Good thing Gates has left ad sales to Joanne Bradford, MSN's chief media revenue officer. Steve Ballmer, Microsoft's president-CEO, was a revelation--he gets it. Ballmer called online advertising "a very powerful marketing vehicle," and underscored Bradford's call for big advertisers to put 8 percent to 12 percent of their ad bugets toward online media by 2005.

Gates' talk was billed as "The Future of Advertising," but within 30 seconds, I knew that all roads would lead back to software. There was nary a word about advertising from the top dog. Gates earnestly drilled down his vision of seamless computing experiences in a didactic, though kindly, manner. He said that in the next five to six years, advances in computer chips, storage, wireless networking and display technologies will drive the pace of software and technology evolution.
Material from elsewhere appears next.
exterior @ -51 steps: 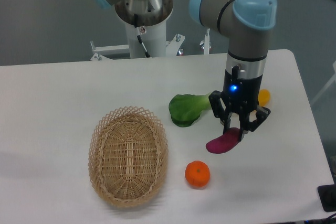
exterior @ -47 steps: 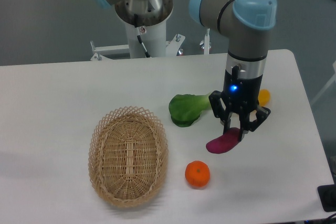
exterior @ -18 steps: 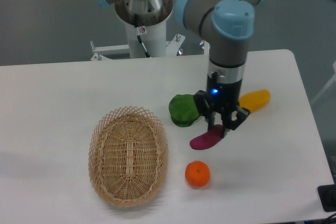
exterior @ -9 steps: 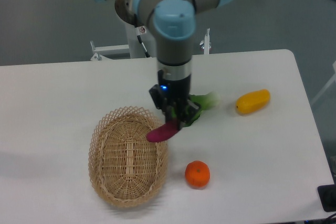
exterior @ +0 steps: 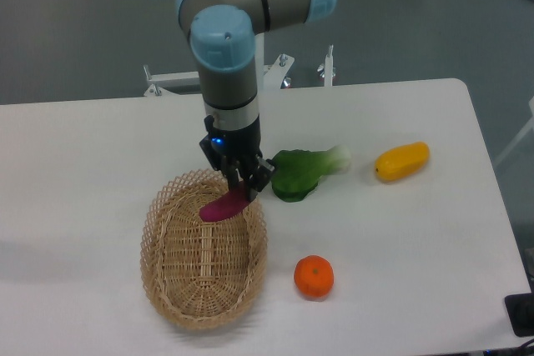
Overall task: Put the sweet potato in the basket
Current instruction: 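Carry the held sweet potato over the wicker basket, then lower the sweet potato into the basket and open the gripper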
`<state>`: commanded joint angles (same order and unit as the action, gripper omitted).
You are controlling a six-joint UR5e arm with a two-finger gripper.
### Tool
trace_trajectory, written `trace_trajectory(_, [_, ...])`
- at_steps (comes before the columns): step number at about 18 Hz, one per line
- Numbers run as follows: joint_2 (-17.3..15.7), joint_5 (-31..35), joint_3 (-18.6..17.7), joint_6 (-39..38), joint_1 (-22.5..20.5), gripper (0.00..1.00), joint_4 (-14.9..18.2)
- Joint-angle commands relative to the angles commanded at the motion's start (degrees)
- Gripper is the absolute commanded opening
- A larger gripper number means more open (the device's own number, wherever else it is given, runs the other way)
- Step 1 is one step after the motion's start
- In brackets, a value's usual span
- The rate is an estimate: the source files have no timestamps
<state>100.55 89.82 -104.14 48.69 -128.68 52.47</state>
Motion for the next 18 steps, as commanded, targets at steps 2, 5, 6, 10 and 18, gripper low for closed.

"There will be more devices and more complexity, we want to know how can we make it simple," Gates said, referring to the TabletPC, wireless phones/PDAs, digital TV, wrist gadgets, videogame consoles, telematic/global positioning devices, and digital imaging. "We want software and hardware working on behalf of the user, so that as you move around, the technology is there for you without a lot of work," Gates enthused.

Naturally, Gates' vision is software-centric. In other words, all technology advances include enabling software at their core. He spoke about Wi-Fi hitting critical mass, broadband costs coming down, the rise of speech recognition technology, and a new realism in graphics, "Everything will come down in cost and it will be glued together by software." Advances in communications will enable seamless information access, in Gates' vision. MSN is a linchpin in that vision via MSN Messenger, MSN Mobile, MSN Direct, and MSN Family. Microsoft's Xbox Live videogame franchise will eventually offer consumers the ability to share games, messages, and photos.
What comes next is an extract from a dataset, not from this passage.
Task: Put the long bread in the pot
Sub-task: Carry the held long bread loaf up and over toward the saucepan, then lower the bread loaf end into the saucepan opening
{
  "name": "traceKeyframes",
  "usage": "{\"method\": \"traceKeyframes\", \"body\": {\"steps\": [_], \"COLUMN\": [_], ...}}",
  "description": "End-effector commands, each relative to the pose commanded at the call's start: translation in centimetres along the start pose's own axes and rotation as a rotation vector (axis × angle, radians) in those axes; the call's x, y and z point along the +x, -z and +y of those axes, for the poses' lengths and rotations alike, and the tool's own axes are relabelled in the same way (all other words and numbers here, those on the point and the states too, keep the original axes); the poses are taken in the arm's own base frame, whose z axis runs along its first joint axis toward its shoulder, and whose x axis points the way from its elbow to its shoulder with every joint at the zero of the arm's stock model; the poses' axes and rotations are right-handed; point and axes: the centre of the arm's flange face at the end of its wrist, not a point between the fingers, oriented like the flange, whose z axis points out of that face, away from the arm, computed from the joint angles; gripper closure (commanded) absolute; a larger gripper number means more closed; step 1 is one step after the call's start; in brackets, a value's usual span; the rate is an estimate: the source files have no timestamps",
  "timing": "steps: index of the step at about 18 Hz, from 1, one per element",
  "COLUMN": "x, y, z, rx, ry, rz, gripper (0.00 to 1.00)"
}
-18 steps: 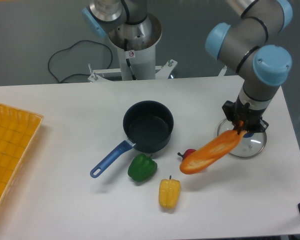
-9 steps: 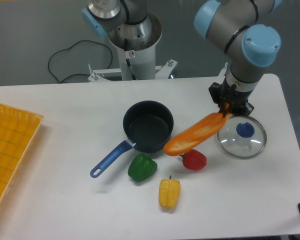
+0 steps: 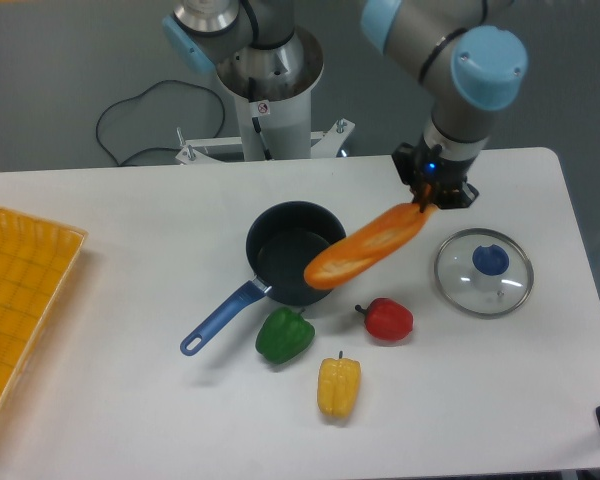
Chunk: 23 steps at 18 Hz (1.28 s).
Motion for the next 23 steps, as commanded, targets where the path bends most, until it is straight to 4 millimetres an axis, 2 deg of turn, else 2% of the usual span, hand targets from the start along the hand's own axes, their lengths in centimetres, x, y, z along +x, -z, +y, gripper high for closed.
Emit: {"method": "traceKeyframes", "body": {"steps": [6, 23], "x": [2.5, 2.4], "y": [-1.8, -3.3], "z": [-0.9, -2.1], "rx": [-0.051, -0.087], "ry": [-0.028, -0.016], "rz": [0.027, 0.024], "gripper": [0.8, 0.78]}}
One of the most interesting things Gates alluded to was how marketers are starting to reuse content from videogames in TV commercials. A TV spot currently running for the Volvo S40 sedan uses footage from a videogame featuring the vehicle. Ad insertion and product placement within videogames aren't far behind, Gates asserted: "We're just at the beginning of that realm. It takes creativity to come up with advertising that users will find value-added."
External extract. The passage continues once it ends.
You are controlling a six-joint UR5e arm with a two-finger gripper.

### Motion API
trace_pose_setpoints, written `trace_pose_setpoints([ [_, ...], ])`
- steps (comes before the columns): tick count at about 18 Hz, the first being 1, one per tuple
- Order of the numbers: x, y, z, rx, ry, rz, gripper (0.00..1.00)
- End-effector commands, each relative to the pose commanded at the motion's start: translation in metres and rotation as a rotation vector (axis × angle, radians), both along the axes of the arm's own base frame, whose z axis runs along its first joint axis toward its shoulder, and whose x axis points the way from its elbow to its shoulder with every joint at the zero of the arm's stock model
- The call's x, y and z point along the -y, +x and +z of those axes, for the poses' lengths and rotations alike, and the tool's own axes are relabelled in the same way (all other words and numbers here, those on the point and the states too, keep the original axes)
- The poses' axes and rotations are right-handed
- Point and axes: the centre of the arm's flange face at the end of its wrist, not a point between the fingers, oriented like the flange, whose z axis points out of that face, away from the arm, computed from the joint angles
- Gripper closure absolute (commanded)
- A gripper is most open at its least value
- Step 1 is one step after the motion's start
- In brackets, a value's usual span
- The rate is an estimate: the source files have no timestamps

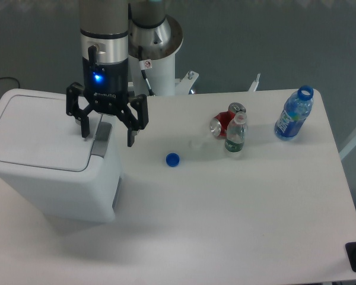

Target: Close the trash can

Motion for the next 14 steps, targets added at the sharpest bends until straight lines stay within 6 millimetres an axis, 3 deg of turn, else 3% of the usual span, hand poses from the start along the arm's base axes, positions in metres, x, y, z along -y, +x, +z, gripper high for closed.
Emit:
trace_pose_setpoints([
  [14,-0.0019,-0.0026,-0.0059,0.005,-0.010,-0.002,0.00],
])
Software-enabled multimedia program guides will drive the growth of digital TV and video-on-demand, "The guide will become a very key homepage-like asset," Gates said.

By the end of his talk, Gates finally got to the sweet spot: "Old assumptions are no longer safe. There's more media fragmentation and less consumer attention. Engagement and interactivity are going to be a big part of the new model," he said. "We see PC search/media activities influencing TV programming and ads, video-on-demand choices influencing advertising, and geo-targeting and location-relevant advertising on mobile phones."

On spyware: "We've seen a lot of software that you download for free on the Internet, and people who are just trying to turn the PC into a billboard. And we are going to help users be in control of knowing what's on their system and helping them get it off their system. We want to make sure that the user has control even within our properties," Gates said.

"People accept advertising. [It's all about] striking the right balance. Obviously popups got to the point where they're now sort of discredited," quickly checking himself, "Well maybe that was a little strong."

On MSN's business model: "Advertising is going to be a key part of the economic equation. People don't like any of these things--subscription fees, advertising. ... There has to be some transactional fees, some subscription, or some advertising. Advertising will be a huge, huge part of it."